__EXERCISE DESCRIPTION__: Every line containing "pixels" should be identified and copied from the data below.
[[ PROVIDED DATA open ]]
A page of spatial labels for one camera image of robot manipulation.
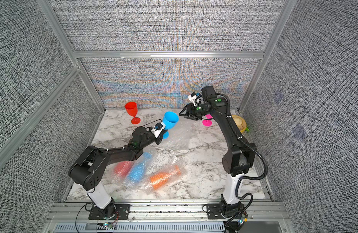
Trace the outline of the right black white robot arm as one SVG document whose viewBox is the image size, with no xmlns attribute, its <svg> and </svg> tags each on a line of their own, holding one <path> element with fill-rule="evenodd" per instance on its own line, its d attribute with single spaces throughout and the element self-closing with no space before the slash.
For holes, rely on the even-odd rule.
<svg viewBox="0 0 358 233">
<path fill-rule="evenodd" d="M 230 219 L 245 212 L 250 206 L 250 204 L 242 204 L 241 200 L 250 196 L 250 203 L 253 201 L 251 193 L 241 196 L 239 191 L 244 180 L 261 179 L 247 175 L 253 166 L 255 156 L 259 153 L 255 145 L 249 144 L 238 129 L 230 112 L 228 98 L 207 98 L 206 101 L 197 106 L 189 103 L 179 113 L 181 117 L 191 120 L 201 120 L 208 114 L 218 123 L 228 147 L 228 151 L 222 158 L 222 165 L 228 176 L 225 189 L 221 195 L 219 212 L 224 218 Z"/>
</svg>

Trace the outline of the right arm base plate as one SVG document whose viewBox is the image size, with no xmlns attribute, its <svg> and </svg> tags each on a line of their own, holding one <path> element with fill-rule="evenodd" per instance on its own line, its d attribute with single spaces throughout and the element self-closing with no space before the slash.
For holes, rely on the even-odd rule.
[[ PROVIDED DATA closed ]]
[[ PROVIDED DATA open ]]
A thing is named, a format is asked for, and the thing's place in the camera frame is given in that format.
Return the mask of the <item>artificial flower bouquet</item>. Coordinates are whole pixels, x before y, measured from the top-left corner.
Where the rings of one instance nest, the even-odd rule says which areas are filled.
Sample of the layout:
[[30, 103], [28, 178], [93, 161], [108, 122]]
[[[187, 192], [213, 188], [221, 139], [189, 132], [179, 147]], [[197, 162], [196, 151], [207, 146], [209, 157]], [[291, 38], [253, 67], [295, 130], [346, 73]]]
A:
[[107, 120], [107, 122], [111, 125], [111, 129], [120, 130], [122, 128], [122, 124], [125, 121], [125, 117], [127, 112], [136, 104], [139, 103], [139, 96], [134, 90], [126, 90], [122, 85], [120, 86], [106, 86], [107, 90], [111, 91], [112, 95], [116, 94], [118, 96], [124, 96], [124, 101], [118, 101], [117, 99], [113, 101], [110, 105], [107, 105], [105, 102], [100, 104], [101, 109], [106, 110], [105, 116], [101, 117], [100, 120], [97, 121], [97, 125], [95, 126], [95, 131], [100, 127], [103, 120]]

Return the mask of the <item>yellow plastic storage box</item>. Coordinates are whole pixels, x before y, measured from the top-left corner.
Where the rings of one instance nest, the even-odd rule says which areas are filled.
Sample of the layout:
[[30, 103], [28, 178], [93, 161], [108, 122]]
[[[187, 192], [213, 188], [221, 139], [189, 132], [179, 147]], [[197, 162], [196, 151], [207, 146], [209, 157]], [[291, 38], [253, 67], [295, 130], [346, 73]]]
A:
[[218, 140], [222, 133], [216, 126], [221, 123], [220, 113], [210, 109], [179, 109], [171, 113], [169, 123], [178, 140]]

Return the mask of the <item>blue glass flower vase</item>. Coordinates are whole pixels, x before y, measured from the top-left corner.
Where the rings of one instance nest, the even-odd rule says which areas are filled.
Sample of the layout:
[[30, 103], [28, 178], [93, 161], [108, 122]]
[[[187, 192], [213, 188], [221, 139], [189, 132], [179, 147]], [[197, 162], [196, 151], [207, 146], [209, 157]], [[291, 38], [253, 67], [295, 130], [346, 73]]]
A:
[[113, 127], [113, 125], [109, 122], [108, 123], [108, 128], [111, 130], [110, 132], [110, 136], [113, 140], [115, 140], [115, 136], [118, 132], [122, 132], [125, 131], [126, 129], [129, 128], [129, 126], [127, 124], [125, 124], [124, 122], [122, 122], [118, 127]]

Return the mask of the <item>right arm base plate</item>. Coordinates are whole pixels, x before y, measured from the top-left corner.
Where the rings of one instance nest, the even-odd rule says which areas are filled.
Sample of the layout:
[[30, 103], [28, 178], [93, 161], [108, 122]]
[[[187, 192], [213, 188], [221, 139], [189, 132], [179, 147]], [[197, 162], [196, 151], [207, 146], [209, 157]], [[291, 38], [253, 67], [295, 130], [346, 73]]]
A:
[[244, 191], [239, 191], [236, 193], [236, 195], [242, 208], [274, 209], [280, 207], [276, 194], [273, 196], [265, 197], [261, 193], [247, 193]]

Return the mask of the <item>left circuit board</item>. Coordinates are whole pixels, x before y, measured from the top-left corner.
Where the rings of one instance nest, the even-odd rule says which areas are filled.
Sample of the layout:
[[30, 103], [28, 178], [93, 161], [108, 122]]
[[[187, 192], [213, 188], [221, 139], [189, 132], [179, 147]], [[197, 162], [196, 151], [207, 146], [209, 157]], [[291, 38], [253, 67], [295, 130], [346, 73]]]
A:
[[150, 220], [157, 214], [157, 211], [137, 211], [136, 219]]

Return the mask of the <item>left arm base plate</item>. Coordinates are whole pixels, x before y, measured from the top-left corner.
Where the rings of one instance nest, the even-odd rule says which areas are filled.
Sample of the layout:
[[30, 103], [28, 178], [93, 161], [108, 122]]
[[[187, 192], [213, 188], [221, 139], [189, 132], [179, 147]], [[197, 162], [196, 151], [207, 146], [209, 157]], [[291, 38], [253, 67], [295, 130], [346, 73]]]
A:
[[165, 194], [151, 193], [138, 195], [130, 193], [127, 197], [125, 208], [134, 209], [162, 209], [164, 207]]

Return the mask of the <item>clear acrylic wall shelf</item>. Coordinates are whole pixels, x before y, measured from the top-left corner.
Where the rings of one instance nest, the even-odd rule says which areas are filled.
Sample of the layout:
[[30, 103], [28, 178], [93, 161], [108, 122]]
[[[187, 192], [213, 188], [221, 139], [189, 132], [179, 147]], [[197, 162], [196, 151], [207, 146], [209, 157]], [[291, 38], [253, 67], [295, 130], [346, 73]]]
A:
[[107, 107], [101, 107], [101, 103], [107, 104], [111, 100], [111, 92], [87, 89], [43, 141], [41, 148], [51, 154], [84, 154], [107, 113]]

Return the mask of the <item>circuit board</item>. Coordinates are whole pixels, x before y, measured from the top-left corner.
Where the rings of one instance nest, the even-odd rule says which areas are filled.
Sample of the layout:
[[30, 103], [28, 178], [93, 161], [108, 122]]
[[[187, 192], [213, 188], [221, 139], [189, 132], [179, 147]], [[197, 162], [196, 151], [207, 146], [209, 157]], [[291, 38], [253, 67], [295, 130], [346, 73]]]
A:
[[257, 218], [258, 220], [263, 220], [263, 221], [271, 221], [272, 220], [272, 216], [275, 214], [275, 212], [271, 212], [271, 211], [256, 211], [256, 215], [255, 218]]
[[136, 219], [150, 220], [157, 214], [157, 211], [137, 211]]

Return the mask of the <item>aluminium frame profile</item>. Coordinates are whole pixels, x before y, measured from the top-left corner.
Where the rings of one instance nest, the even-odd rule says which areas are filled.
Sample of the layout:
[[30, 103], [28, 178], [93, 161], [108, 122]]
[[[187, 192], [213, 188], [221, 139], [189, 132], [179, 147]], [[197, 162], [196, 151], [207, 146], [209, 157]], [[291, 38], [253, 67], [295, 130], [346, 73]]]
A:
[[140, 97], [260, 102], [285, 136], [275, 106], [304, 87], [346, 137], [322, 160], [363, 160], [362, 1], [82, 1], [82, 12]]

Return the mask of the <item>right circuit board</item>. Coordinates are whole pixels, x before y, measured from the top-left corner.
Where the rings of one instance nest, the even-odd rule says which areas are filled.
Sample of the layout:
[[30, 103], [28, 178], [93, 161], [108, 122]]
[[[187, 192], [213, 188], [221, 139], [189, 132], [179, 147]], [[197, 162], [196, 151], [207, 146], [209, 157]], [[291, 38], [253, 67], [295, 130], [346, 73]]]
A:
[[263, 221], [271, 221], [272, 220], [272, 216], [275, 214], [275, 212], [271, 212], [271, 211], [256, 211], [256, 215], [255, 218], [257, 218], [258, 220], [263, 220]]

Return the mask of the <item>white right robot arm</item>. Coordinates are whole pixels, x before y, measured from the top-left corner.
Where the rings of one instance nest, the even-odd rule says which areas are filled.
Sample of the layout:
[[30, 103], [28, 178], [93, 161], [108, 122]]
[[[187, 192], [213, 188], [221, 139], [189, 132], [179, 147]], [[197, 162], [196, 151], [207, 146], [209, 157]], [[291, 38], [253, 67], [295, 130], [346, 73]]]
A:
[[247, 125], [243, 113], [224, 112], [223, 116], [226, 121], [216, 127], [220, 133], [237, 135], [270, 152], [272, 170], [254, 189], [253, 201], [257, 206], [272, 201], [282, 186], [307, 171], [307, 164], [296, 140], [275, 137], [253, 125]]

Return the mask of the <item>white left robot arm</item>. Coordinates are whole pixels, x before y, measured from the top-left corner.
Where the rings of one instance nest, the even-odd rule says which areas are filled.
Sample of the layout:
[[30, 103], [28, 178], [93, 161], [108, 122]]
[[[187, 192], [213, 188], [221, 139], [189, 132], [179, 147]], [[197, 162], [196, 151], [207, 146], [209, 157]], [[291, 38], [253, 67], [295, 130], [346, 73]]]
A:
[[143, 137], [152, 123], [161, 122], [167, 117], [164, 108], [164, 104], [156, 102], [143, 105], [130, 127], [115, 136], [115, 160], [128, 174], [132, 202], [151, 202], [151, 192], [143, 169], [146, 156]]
[[ PROVIDED DATA closed ]]
__ANSWER SECTION__:
Return the mask of the <item>artificial flower bouquet</item>. Coordinates are whole pixels, x before y, measured from the top-left corner.
Return the mask of the <item>yellow plastic storage box</item>. Coordinates are whole pixels, x before y, measured from the top-left corner.
Return the mask of the <item>blue glass flower vase</item>. Coordinates are whole pixels, x before y, measured from the top-left corner.
Return the mask of the <item>right arm base plate</item>. Coordinates are whole pixels, x before y, measured from the top-left corner.
Return the mask of the <item>left circuit board</item>. Coordinates are whole pixels, x before y, measured from the top-left corner.
Return the mask of the <item>left arm base plate</item>. Coordinates are whole pixels, x before y, measured from the top-left corner.
Return the mask of the <item>clear acrylic wall shelf</item>. Coordinates are whole pixels, x before y, measured from the top-left corner.
Return the mask of the <item>circuit board</item>. Coordinates are whole pixels, x before y, measured from the top-left corner.
Return the mask of the <item>aluminium frame profile</item>. Coordinates are whole pixels, x before y, measured from the top-left corner.
Return the mask of the <item>right circuit board</item>. Coordinates are whole pixels, x before y, measured from the top-left corner.
Return the mask of the <item>white right robot arm</item>. Coordinates are whole pixels, x before y, measured from the top-left corner.
Return the mask of the <item>white left robot arm</item>. Coordinates are whole pixels, x before y, measured from the top-left corner.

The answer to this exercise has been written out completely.